[Data extracted from a collection]
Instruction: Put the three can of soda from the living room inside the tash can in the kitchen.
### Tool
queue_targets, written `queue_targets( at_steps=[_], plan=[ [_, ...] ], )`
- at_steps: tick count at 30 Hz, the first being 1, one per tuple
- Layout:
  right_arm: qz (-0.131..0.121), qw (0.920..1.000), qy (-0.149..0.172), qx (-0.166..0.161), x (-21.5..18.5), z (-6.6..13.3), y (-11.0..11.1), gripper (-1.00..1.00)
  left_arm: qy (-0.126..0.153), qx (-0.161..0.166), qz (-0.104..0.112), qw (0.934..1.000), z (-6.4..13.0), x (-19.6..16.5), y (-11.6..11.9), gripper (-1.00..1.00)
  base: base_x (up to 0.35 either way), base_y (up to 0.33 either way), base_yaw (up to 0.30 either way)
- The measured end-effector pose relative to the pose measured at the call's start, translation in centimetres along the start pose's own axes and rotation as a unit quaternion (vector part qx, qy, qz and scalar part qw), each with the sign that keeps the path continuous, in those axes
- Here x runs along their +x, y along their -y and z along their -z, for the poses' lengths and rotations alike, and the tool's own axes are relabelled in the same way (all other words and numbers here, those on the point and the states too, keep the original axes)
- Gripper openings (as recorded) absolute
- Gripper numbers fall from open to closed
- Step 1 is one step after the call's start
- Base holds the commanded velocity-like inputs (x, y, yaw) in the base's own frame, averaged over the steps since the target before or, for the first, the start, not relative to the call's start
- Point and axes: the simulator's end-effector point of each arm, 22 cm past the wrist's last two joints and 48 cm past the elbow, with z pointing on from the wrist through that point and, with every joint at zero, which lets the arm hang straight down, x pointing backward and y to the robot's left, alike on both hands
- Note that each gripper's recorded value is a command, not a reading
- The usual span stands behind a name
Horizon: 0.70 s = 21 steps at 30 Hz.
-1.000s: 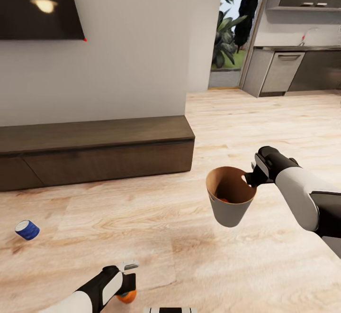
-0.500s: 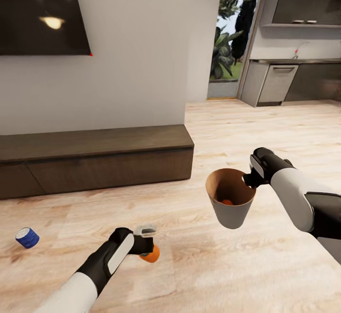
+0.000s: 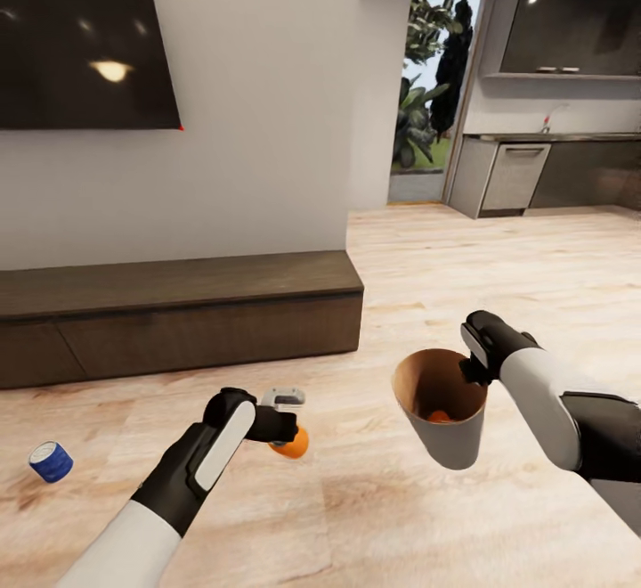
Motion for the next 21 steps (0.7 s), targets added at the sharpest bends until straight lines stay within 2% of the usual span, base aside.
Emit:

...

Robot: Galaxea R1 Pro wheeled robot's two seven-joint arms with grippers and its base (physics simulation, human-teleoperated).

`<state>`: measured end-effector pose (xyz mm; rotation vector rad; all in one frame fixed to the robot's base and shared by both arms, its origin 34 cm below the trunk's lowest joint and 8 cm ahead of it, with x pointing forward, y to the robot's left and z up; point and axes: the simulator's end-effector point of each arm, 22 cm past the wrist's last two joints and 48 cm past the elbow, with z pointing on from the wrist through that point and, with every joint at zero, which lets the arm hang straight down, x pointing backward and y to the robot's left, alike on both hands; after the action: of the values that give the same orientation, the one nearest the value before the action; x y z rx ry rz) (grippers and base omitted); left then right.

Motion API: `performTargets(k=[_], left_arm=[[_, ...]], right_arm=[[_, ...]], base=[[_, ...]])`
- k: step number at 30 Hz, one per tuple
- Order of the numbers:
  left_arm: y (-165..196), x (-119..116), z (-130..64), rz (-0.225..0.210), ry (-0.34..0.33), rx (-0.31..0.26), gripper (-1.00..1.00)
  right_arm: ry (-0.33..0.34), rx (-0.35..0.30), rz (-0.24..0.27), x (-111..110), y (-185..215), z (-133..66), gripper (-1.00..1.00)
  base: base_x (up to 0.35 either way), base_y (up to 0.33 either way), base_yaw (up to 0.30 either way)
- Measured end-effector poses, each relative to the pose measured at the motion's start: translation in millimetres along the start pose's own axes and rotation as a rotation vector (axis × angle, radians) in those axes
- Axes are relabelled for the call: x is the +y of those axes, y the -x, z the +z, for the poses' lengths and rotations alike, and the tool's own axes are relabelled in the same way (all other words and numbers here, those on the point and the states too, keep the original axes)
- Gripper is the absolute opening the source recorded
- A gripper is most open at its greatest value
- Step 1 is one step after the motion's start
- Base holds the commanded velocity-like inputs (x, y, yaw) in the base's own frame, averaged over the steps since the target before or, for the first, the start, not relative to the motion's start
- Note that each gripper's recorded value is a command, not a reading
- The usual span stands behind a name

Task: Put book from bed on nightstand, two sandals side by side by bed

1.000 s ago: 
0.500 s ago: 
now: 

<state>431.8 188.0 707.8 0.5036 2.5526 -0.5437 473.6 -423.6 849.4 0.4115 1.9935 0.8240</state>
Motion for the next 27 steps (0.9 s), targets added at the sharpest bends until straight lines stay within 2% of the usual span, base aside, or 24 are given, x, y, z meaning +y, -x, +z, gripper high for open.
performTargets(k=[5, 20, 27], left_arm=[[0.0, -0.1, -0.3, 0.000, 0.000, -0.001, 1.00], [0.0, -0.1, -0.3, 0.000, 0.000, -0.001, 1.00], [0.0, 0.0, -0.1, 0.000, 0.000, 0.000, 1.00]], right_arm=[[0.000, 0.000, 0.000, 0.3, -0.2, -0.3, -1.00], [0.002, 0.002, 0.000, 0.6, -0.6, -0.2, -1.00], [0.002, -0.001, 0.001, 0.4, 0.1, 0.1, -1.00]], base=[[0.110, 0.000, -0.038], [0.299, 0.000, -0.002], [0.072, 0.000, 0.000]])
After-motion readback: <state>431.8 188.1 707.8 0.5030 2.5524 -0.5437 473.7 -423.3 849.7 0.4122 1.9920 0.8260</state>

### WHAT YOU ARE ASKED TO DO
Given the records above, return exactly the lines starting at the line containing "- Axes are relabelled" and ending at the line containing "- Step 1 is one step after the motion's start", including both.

### YOUR SOLUTION
- Axes are relabelled for the call: x is the +y of those axes, y the -x, z the +z, for the poses' lengths and rotations alike, and the tool's own axes are relabelled in the same way (all other words and numbers here, those on the point and the states too, keep the original axes)
- Gripper is the absolute opening the source recorded
- A gripper is most open at its greatest value
- Step 1 is one step after the motion's start

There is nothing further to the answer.